Like Biden, Harris is calling on Trump and Senate Majority Leader Mitch McConnell to wait for the results of the Nov. 3 election before confirming Ginsburg’s replacement. In March 2016, with 10 months left in Obama’s second term, McConnell and the Republican majority in the Senate refused to consider the president’s nomination of Merrick Garland after the death of Antonin Scalia. Now, with only six weeks to go before he faces Biden’s challenge for his second term, Trump and McConnell are pushing forward Barrett’s nomination.

“Look, it’s not complicated,” Harris said. “The voters would simply like to have an opportunity to vote for their president before the Senate votes on a nominee.  We’re not in the middle of an election year. We’re in the middle of an election. Almost a million Americans have already voted. And more will vote this week and next week, and in just a few weeks, all Americans will have voted. President Trump and his party are not interested in hearing the will of the people. It’s called raw power.”

“But President Trump and his party are about to learn something,” Harris added. “They may think that they are the ones who have the power in this country, but they don’t. You have the power.

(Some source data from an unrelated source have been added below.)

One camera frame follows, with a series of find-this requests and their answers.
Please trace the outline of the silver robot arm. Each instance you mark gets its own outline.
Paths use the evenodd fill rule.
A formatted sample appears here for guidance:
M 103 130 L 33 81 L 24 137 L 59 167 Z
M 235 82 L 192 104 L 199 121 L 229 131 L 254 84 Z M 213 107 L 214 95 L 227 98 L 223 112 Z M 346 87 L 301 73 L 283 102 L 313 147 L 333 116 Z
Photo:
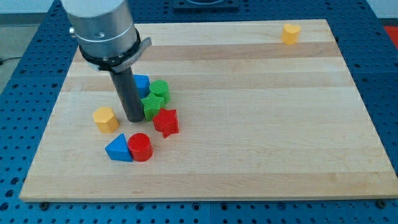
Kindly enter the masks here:
M 152 45 L 134 25 L 127 0 L 61 0 L 83 58 L 97 70 L 108 71 L 127 119 L 144 119 L 144 109 L 132 66 Z

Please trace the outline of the black clamp ring mount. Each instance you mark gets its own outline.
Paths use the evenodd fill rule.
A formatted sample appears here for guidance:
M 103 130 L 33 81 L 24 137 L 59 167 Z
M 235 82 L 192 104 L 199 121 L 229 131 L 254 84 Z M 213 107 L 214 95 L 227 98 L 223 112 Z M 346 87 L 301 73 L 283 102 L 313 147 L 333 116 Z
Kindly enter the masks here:
M 92 69 L 120 73 L 136 63 L 144 51 L 152 45 L 152 39 L 150 37 L 141 40 L 139 31 L 137 29 L 135 31 L 137 40 L 134 45 L 127 52 L 115 57 L 108 57 L 106 60 L 87 54 L 80 45 L 78 48 L 82 57 L 90 64 Z

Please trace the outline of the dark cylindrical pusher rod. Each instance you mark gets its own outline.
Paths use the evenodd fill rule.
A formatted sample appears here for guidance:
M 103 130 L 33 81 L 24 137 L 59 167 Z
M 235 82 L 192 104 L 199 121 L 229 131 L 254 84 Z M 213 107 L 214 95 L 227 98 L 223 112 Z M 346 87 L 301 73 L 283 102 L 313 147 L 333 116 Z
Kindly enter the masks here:
M 123 106 L 126 118 L 132 123 L 144 119 L 143 105 L 130 68 L 119 73 L 110 72 L 111 79 Z

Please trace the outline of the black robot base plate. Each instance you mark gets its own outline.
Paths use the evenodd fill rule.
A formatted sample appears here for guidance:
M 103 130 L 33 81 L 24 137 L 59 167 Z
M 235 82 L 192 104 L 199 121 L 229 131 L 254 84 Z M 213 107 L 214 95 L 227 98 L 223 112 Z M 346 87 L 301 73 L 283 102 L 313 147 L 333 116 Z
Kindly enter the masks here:
M 174 11 L 238 9 L 240 0 L 172 0 Z

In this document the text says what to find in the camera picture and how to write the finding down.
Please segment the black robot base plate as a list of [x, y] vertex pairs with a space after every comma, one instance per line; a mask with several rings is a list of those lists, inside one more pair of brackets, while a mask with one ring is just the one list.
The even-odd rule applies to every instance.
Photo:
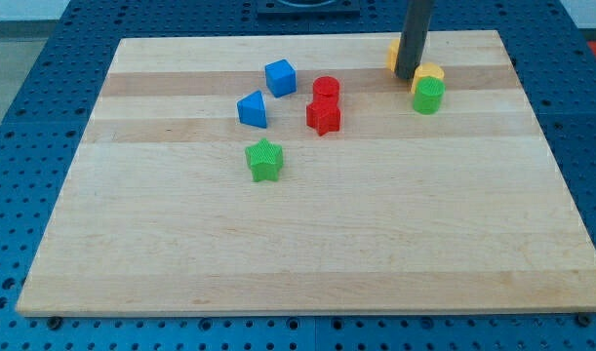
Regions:
[[259, 18], [280, 16], [356, 15], [360, 0], [257, 0]]

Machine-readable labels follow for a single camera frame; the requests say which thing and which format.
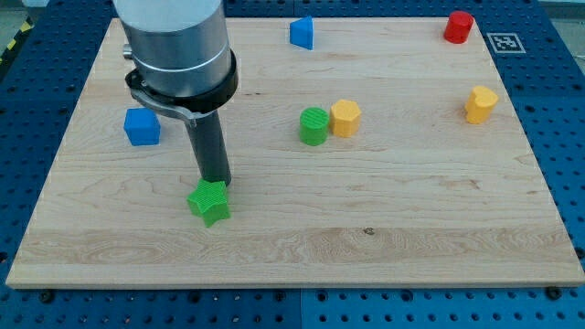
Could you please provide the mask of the black wrist flange clamp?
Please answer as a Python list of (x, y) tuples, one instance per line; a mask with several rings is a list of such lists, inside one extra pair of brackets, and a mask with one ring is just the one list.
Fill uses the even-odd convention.
[(229, 73), (217, 87), (189, 97), (166, 96), (146, 84), (138, 69), (125, 76), (126, 85), (133, 99), (156, 114), (178, 119), (195, 125), (201, 119), (219, 109), (235, 94), (239, 85), (238, 63), (233, 50), (230, 51)]

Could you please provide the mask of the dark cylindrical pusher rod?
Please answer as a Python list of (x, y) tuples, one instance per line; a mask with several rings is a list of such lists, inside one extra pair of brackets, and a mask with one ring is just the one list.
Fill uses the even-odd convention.
[(201, 177), (208, 182), (223, 181), (228, 186), (231, 172), (218, 111), (199, 113), (186, 123), (186, 131)]

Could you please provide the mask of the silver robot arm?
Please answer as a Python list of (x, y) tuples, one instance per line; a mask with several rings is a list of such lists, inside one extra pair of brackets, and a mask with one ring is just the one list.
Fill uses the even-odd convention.
[(134, 68), (132, 97), (155, 113), (182, 121), (200, 175), (231, 182), (218, 110), (239, 85), (221, 0), (113, 0)]

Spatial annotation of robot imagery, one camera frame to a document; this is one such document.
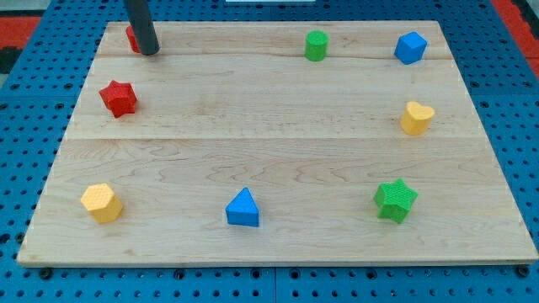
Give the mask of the black cylindrical robot arm rod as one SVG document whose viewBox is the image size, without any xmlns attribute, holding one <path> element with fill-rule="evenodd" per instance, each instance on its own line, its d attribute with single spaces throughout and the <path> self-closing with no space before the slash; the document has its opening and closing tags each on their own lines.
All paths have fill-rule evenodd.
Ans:
<svg viewBox="0 0 539 303">
<path fill-rule="evenodd" d="M 160 45 L 147 0 L 124 0 L 123 3 L 130 22 L 125 32 L 131 49 L 144 56 L 157 54 Z"/>
</svg>

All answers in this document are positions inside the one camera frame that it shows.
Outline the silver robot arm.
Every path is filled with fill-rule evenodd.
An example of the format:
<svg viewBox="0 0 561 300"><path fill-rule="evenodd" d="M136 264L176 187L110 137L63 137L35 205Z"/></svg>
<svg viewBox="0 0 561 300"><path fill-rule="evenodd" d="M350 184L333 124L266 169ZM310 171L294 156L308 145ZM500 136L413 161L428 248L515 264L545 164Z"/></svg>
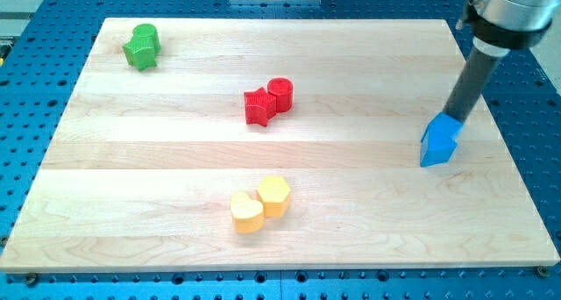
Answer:
<svg viewBox="0 0 561 300"><path fill-rule="evenodd" d="M560 0L466 0L456 28L469 25L476 49L503 57L539 43L559 5Z"/></svg>

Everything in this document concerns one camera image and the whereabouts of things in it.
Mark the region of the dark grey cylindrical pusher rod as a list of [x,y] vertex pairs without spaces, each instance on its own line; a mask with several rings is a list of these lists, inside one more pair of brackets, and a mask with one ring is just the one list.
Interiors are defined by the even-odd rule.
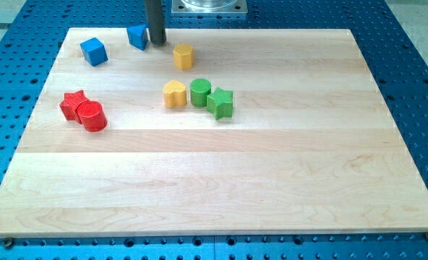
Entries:
[[144,4],[150,40],[155,46],[163,46],[166,43],[166,29],[162,1],[144,0]]

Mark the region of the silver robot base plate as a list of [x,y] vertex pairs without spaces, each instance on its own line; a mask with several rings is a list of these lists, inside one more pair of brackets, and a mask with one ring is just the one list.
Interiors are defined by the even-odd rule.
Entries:
[[247,14],[247,0],[171,0],[174,16]]

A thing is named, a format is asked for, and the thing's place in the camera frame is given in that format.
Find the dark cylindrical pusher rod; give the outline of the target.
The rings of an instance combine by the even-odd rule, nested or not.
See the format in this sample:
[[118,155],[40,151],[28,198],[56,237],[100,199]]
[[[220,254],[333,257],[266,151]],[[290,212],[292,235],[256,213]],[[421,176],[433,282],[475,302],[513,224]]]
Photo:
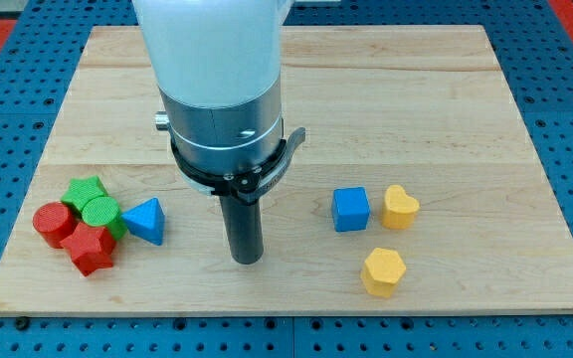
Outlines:
[[264,253],[259,202],[246,204],[232,196],[219,201],[232,258],[242,265],[254,264]]

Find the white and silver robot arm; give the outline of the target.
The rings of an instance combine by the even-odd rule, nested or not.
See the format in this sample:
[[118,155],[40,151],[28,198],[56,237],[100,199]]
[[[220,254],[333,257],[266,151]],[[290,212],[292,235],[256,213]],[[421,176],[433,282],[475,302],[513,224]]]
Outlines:
[[185,180],[219,198],[233,259],[263,255],[260,199],[305,140],[284,134],[277,0],[135,0],[164,110],[156,126]]

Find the black clamp ring mount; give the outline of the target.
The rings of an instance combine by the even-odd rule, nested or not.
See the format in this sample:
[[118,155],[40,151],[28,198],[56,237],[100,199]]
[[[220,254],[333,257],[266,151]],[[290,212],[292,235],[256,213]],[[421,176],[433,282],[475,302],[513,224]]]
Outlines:
[[182,177],[192,188],[205,195],[232,196],[245,205],[251,205],[270,192],[284,177],[296,149],[305,139],[305,128],[297,128],[288,140],[280,140],[277,150],[265,162],[241,174],[203,172],[181,156],[174,139],[170,140],[170,147]]

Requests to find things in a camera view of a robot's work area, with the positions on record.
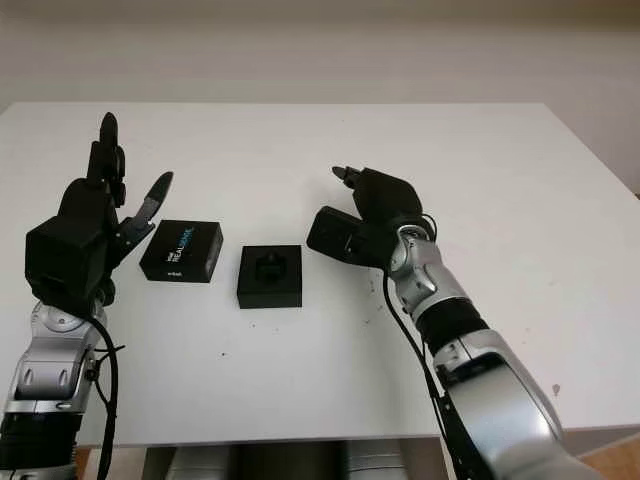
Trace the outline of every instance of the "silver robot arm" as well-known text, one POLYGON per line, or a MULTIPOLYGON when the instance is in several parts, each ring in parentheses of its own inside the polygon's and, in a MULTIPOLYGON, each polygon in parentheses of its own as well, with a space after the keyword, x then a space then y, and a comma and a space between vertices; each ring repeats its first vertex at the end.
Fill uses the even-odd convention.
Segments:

You are going to be able very soon to let them know how you feel about being cut out of this Supreme Court nomination process.”

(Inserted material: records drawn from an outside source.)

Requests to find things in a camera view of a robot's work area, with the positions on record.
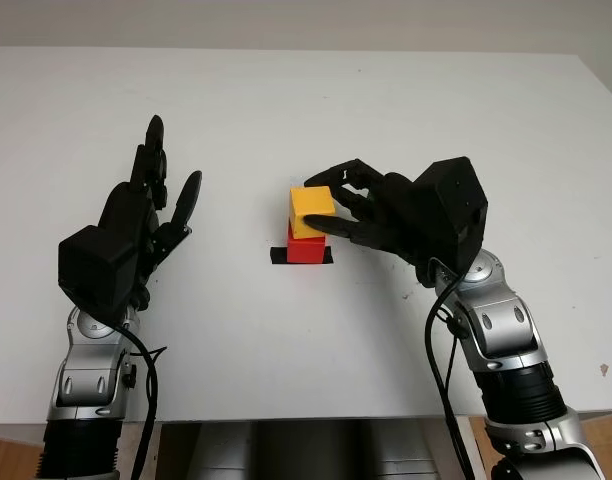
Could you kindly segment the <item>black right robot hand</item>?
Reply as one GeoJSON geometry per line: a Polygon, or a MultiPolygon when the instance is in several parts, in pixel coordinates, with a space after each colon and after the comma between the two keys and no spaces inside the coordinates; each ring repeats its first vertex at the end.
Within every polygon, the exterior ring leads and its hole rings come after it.
{"type": "Polygon", "coordinates": [[[304,185],[328,187],[332,198],[352,216],[347,220],[308,214],[304,217],[307,226],[394,254],[415,268],[421,285],[436,286],[437,267],[428,249],[429,237],[412,211],[412,181],[397,173],[382,174],[362,160],[353,159],[308,178],[304,185]]]}

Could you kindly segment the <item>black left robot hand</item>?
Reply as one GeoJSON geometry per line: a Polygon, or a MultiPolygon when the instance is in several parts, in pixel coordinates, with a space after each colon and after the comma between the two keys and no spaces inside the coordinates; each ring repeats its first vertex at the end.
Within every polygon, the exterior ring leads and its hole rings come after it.
{"type": "Polygon", "coordinates": [[[137,311],[148,308],[150,275],[190,234],[188,222],[195,209],[202,172],[190,174],[178,197],[170,221],[161,223],[157,212],[167,204],[165,185],[167,157],[164,151],[164,124],[155,115],[145,140],[137,147],[130,180],[110,193],[99,226],[129,241],[136,250],[136,267],[129,287],[128,304],[137,311]]]}

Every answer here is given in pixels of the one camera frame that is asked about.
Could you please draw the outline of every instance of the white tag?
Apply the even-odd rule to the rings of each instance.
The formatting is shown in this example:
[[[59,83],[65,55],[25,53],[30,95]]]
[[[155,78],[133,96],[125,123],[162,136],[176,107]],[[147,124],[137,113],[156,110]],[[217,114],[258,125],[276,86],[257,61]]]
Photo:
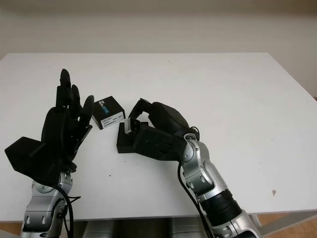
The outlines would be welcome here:
[[[112,124],[115,124],[117,122],[120,122],[122,121],[124,118],[123,118],[123,112],[119,112],[117,114],[114,114],[113,116],[110,116],[106,119],[103,119],[101,121],[101,125],[103,126],[103,129],[105,129],[107,126],[110,126]]]

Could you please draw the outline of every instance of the table surface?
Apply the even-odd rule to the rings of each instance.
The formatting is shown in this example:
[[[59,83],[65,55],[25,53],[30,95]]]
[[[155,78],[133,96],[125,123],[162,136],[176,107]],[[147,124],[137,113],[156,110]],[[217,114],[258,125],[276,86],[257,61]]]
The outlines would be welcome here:
[[[9,54],[0,62],[0,221],[22,220],[31,198],[31,179],[4,148],[41,138],[62,68],[82,101],[113,95],[127,115],[140,97],[178,109],[247,212],[317,209],[317,103],[270,55]],[[118,124],[91,124],[74,160],[75,219],[197,214],[175,162],[118,154]]]

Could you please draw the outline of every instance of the black box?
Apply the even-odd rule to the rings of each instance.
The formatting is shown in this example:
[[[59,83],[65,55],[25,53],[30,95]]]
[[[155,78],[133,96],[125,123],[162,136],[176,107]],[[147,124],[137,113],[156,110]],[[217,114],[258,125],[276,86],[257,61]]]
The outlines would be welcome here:
[[[125,119],[124,109],[110,96],[95,102],[93,119],[102,130]]]

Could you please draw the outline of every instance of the robotic hand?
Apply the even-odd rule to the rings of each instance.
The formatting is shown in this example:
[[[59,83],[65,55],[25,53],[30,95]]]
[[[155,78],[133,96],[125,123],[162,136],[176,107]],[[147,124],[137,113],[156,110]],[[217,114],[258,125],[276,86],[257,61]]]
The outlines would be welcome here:
[[[153,127],[137,117],[147,112]],[[187,121],[174,108],[162,103],[149,103],[140,99],[129,118],[119,127],[117,148],[119,153],[135,152],[153,159],[178,161],[183,167],[186,185],[196,196],[207,214],[212,233],[217,238],[260,238],[261,234],[247,213],[232,198],[226,183],[210,162],[206,145],[199,141],[199,131],[189,127]],[[183,185],[188,195],[190,192]],[[207,235],[212,236],[205,217],[200,212]]]
[[[70,216],[68,237],[73,238],[73,214],[70,198],[72,162],[92,126],[94,96],[80,105],[79,91],[63,69],[57,87],[56,106],[47,113],[41,141],[21,137],[5,153],[14,170],[32,178],[32,199],[26,208],[22,238],[57,238],[67,209]]]

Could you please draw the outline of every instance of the black cable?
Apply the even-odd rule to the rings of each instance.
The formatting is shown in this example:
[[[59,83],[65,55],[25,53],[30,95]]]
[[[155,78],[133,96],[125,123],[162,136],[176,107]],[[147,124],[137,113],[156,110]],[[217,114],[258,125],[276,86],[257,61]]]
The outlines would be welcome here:
[[[70,201],[70,203],[73,203],[74,201],[78,200],[79,198],[81,198],[81,197],[80,197],[80,196],[78,196],[78,197],[74,197],[74,199],[73,199],[73,200],[71,200],[71,201]]]
[[[200,205],[198,202],[196,202],[196,200],[194,199],[194,197],[192,196],[192,194],[190,193],[190,191],[187,189],[186,185],[183,183],[182,181],[182,178],[180,176],[180,169],[181,169],[181,164],[179,163],[178,164],[178,167],[177,167],[177,177],[178,177],[178,180],[180,182],[180,184],[182,185],[183,189],[185,190],[185,192],[187,193],[187,195],[189,196],[189,198],[192,200],[193,204],[195,205],[195,207],[197,208],[198,212],[199,212],[199,215],[200,215],[200,218],[202,219],[202,223],[204,225],[204,228],[205,228],[205,231],[206,231],[206,234],[208,236],[208,238],[212,238],[213,237],[213,234],[209,228],[209,225],[205,219],[205,216],[203,215],[203,212],[201,211],[200,209]]]
[[[192,128],[192,129],[195,129],[195,130],[198,132],[198,135],[200,135],[199,130],[198,130],[198,128],[197,128],[197,127],[192,126],[191,128]]]
[[[54,187],[57,191],[59,191],[61,193],[61,195],[64,197],[67,207],[68,207],[68,211],[69,211],[69,230],[67,228],[66,225],[66,220],[64,218],[64,224],[65,224],[65,228],[67,230],[67,236],[68,238],[74,238],[74,214],[73,214],[73,207],[71,206],[71,202],[68,198],[68,195],[66,194],[66,192],[58,186]]]

Trump’s nominee has already expressed skepticism of the ACA and abortion rights, a record that Harris says is especially onerous given Ginsburg’s own legacy. 

“She committed her life, step by step, case by case, law by law, to tear down the obstacles in the way of so many, and especially women,” Harris said. 

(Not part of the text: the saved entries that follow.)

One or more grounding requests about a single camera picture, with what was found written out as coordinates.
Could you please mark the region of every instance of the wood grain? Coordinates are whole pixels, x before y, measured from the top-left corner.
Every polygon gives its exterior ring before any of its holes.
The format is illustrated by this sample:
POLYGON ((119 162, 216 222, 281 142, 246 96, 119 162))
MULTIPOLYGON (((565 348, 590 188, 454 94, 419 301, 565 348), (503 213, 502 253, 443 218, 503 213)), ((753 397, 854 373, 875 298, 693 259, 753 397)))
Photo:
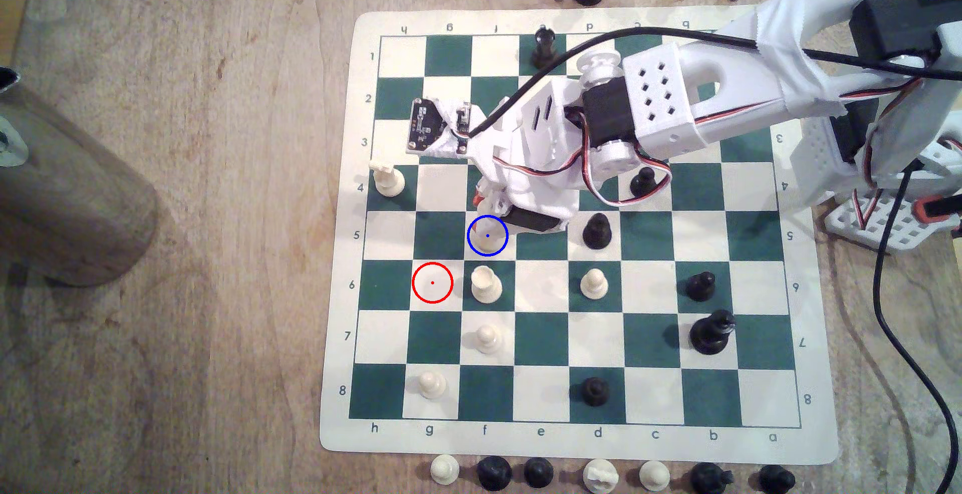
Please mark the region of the wood grain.
MULTIPOLYGON (((367 11, 561 7, 574 6, 29 0, 15 61, 26 82, 143 173, 162 214, 150 250, 109 285, 56 287, 0 266, 0 489, 453 491, 428 478, 431 455, 335 453, 318 441, 352 28, 367 11)), ((813 45, 851 51, 844 29, 813 45)), ((873 256, 818 239, 842 451, 831 465, 792 467, 795 491, 931 492, 944 422, 874 324, 873 256)), ((931 239, 887 261, 882 299, 958 412, 954 267, 947 237, 931 239)), ((554 463, 551 492, 582 492, 585 462, 554 463)), ((616 492, 642 491, 639 464, 616 465, 616 492)), ((689 490, 691 464, 669 467, 672 491, 689 490)), ((757 466, 733 469, 747 491, 757 466)), ((481 492, 462 475, 458 492, 481 492)))

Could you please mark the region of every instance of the white chess piece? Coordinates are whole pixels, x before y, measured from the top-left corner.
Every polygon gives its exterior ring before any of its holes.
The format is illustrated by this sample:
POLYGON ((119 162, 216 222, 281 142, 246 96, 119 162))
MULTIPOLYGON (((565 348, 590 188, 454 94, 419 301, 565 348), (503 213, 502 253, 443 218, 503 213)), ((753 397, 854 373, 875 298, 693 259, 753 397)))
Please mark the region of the white chess piece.
POLYGON ((460 471, 461 466, 450 454, 438 454, 431 462, 431 478, 437 484, 451 484, 460 471))
POLYGON ((428 400, 440 398, 447 390, 447 380, 441 374, 434 372, 424 372, 417 377, 417 388, 421 395, 428 400))
POLYGON ((592 301, 608 294, 608 279, 601 269, 591 269, 581 278, 581 292, 592 301))
POLYGON ((585 487, 595 494, 608 494, 618 484, 618 470, 604 458, 596 458, 585 466, 581 474, 585 487))
POLYGON ((478 303, 491 304, 501 297, 501 279, 486 265, 476 267, 471 271, 471 294, 478 303))
POLYGON ((376 160, 367 166, 374 171, 374 187, 381 195, 394 197, 404 190, 404 175, 394 166, 376 160))
POLYGON ((649 460, 638 470, 638 479, 642 486, 651 492, 665 490, 671 481, 671 474, 667 471, 667 466, 657 460, 649 460))

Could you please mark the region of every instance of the chessboard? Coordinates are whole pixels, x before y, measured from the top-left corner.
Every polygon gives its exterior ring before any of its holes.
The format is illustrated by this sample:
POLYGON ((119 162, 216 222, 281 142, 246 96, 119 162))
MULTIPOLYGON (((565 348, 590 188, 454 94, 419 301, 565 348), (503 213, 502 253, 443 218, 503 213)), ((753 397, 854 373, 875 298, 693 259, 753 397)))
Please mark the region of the chessboard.
MULTIPOLYGON (((674 158, 670 188, 612 209, 589 193, 567 232, 511 234, 499 254, 465 241, 480 173, 465 160, 405 152, 412 100, 457 97, 489 113, 535 69, 542 25, 563 52, 627 26, 712 30, 748 7, 371 13, 354 32, 321 389, 320 440, 334 451, 820 464, 838 453, 822 293, 810 209, 795 202, 789 154, 797 121, 674 158), (367 164, 404 175, 377 193, 367 164), (613 241, 587 248, 596 212, 613 241), (503 293, 480 304, 471 271, 494 270, 503 293), (600 268, 608 294, 579 282, 600 268), (711 271, 714 297, 680 293, 711 271), (719 354, 691 347, 691 324, 725 308, 737 327, 719 354), (480 353, 474 334, 498 327, 480 353), (418 393, 423 372, 447 383, 418 393), (586 377, 609 382, 601 406, 586 377)), ((622 57, 669 38, 601 45, 622 57)), ((551 72, 577 78, 575 60, 551 72)), ((699 97, 715 85, 699 88, 699 97)), ((605 182, 629 197, 630 175, 605 182)))

As a civil liberties lawyer, Ginsburg fought for gender equality tax law, military pay and the rights of surviving spouses. She also argued to stop forced sterilizations in North Carolina. With Ginsburg anchoring the leftward end of the panel, the Supreme Court upheld the ACA against GOP attacks over the past four years. Harris said the gender equality of the ACA built upon RBG’s legacy of equal rights. 

For example, the healthcare law expanded access to preventative care like mammograms, blocked insurers from charging women more than men, and ensured coverage for pregnancy and other pre-existing conditions when switching insurance providers. The Office on Women’s Health at the federal Department of Human Services calls the ACA “the most important advance in women’s health policy since 1965.”

This summer, with Ginsburg in the minority, SCOTUS permitted the Trump administration to eliminate an ACA mandate requiring employer-sponsored health plans to cover birth control. Based on a 1976 law, federal funds, including Medicaid and subsidized ACA plans, cannot be used for abortions, but there have been ongoing battles over how the government regulates private insurance coverage for abortions. Abortion rights groups fear for the future of Roe v. Wade, which legalized abortions at the federal level, but Harris said overturning the ACA would also compromise women’s ability to terminate their pregnancies.  There’s also evidence that contraceptive access under the ACA has helped to reduce the number of abortions. 

“Judge Barrett has a long record of opposing abortion and reproductive rights,” said Harris. “There is no other issue that would do more to undo the work of Justice Ginsburg’s life.”

Harris expressed concern about losing protections for pre-existing conditions, especially as long-term effects from COVID-19, like lung scarring, could be among them. 

“Let’s vote for health care. Vote for the Affordable Care Act. Vote as if your life, your choice, depends on it,” she said. “If they’re determined to get rid of your healthcare, you’ll be just as determined to vote them out of office.”